Fuera, una nueva sorpresa esperaba al comisario Niémans. Un hombre parecía aguardar armado de paciencia y apoyado en su berlina, a contraluz de un farol. Era tan alto como él, de tipo magrebí, y llevaba largas trenzas de rasta, un casquete colorado y una perilla de Lucifer.

Un policía con experiencia sabe reconocer a un hombre peligroso cuando se cruza con él. Y este tipo alto y flaco, pese a su postura flemática, pertenecía a esa categoría. Le recordaba a los traficantes que había perseguido tan a menudo bajo el tejido de las noches parisinas. Niémans habría incluso jurado que llevaba un arma de fuego en alguna parte. Se acercó, con la mano cerrada sobre su MR 73, y no creyó lo que estaba viendo: el árabe le sonreía.

– ¿Comisario Niémans? -preguntó cuando el policía estuvo sólo a unos metros.

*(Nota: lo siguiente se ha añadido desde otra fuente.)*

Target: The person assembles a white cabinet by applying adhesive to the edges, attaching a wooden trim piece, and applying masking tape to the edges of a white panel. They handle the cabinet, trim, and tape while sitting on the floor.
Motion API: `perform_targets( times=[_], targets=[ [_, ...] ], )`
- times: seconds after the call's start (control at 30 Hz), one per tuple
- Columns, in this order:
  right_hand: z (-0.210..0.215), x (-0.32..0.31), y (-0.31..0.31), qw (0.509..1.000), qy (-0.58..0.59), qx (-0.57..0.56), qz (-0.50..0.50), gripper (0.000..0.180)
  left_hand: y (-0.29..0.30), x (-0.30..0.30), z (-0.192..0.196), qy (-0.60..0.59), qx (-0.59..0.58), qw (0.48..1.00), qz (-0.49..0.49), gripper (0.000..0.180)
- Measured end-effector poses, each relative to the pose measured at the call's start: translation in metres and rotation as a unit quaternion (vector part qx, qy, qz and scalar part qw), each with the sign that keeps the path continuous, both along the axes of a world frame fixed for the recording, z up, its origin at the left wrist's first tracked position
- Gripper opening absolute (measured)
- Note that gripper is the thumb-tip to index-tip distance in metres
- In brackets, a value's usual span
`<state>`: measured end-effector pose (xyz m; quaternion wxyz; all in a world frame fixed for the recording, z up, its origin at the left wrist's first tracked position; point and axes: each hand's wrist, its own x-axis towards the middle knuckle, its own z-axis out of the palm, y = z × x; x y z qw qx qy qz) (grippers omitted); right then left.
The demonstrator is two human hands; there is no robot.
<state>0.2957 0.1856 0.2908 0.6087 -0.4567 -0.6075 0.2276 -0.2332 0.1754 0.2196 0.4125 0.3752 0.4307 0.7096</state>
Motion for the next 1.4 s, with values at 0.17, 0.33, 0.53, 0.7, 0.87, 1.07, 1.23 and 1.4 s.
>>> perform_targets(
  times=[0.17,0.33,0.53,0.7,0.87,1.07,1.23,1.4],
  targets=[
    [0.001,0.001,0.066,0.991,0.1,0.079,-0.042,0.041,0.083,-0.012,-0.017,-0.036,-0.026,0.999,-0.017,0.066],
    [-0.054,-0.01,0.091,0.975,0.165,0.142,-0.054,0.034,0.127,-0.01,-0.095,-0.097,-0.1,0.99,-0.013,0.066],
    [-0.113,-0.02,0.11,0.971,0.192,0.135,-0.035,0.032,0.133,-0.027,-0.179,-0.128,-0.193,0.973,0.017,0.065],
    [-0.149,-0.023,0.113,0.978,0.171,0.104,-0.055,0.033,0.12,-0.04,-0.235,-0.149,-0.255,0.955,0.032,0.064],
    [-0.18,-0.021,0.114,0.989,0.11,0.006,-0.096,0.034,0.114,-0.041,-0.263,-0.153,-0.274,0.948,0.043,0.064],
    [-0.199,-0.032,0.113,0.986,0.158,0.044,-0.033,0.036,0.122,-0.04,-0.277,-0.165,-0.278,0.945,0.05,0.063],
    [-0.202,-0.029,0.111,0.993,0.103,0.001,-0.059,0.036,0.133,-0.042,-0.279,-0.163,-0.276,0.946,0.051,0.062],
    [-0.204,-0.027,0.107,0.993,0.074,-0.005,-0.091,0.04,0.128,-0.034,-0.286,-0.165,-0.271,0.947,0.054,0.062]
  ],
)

El beur deslizó la mano bajo la chaqueta. Niémans desenfundó al instante y apuntó.

– ¡No te muevas!

El hombre con cara de esfinge sonrió -mezcla de seguridad e ironía-, henchido de un poderío que Niémans había visto raramente, incluso en los sospechosos más ladinos.

El magrebí dijo con voz tranquila:

– Calma, comisario. Me llamo Karim Abdouf. Soy teniente de policía. El capitán Barnes me ha dicho que le encontraría aquí.

En un segundo, el árabe completó su ademán e hizo aletear a la luz su carné tricolor. Niémans enfundó de nuevo el arma con vacilación, examinando la facha sorprendente del joven inmigrante. Ahora distinguió el centelleo de varios pendientes bajo las trenzas.

– ¿No eres de la brigada de Annecy? -preguntó, incrédulo.

– No. Vengo de Sarzac. En el Lot.

– No lo conozco.

Karim se guardó la tarjeta.

– Estamos muy pocos en el secreto.

Niémans sonrió y escrutó de nuevo al larguirucho.

– ¿Qué clase de poli eres, pues?

La esfinge asestó un papirotazo a la antena de la berlina.

– Soy el poli que le hace falta, comisario.

38

Los dos policías tomaron un café en un pequeño bar de carretera en la N56, ya en el camino de regreso. A lo lejos se distinguían las luces de un control de gendarmes y los reflejos de los automóviles que aminoraban la marcha ante los cordones y balizas giroscópicas.